Tech companies, the lawsuits alleges, created the addictions on purpose. Insider documents from Snapchat, YouTube, Tik Tok, and Meta disclosed by the suit suggest that every social media company had major private concerns about the societal results of their technology — and kept pushing for market dominance anyway. From The Free Press:
One Meta employee allegedly said that officials needed to “optimize” for kids “sneaking a look at your phone under your desk in the middle of chemistry.”
“IG [Instagram] is a drug,” one Meta user-experience researcher wrote to another researcher, the suit claims, adding that the researcher said, “We’re basically pushers.”
So far, tech companies have successfully relied on free speech defenses connected to Section 230 of the Communications Decency Act of 1996 to shield them from liability. The current interpretation of that law treats the companies as platforms for third-party content, rather than publishers of the content themselves. After Texas’ June Free Speech Coalition v. Paxton pornography age verification win, the door has been opened to more significant accountability.
If the judicial tides turn, however, teachers and school administrators might cheer.
Schools are struggling to educate this decade’s influx of digitally-addicted students. Pleasure reading, test scores, and cognitive ability are all down — and while it’s worrying that all those metrics are down, it’s even more worrying that they’re down significantly. Students spend a quarter of the school day affixed to their phones, and administrative confrontation can lead to disciplinary issues.
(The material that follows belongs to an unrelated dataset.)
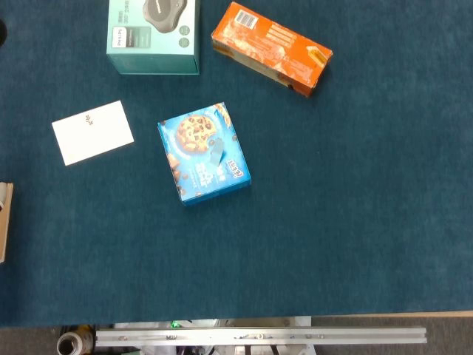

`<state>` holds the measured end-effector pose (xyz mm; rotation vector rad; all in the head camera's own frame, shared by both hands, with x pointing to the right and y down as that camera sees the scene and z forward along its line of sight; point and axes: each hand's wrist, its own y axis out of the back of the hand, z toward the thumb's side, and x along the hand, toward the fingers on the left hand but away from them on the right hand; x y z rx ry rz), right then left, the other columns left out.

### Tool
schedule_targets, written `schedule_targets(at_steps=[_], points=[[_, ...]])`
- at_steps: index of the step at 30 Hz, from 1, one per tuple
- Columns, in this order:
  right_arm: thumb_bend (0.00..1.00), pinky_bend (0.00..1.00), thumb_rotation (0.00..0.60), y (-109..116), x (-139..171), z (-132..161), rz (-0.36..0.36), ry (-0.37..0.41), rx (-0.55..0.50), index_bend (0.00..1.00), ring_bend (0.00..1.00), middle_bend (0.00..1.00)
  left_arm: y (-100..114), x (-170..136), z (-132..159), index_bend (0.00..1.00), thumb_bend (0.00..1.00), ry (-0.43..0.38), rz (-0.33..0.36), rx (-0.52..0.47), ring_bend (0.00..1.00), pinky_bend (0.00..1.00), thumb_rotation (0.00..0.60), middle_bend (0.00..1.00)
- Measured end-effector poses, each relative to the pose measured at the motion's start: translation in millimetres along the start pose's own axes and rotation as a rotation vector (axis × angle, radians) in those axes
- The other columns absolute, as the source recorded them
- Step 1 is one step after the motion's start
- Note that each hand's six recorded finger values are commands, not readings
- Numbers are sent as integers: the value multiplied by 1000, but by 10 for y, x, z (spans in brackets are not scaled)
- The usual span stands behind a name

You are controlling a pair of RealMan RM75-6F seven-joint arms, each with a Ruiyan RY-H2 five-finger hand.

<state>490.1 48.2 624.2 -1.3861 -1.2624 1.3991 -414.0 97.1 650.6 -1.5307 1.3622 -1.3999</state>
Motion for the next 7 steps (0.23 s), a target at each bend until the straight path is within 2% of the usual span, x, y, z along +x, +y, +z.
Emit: schedule_targets(at_steps=[7], points=[[273,554,600,0,34,33,9,0,-10,274,385,417,5,-84,96,96,340,-60,18,-28,220,345,600,218]])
The majority of high school teachers (72 percent) told Pew Research that distractions from cell phones are a major problem.
How can educators maintain high academic standards when students are addicted to an experience that numbs their brain capacity? There’s an easy first step: remove the addiction device.
Banning social media isn’t the silver bullet that will fix our schools. Yet given the significant, obvious harms associated with a childhood donated to Big Tech, it seems a reasonable place to begin. Many states have banned cell phones in schools, but Minnesota has allowed each district to set its own policy. Common-sense legislation like universal cell phone bans and age verification on pornography sites, or even public health campaigns warning families about the dangers of technology can shift our social norms to a healthier, more thoughtful place.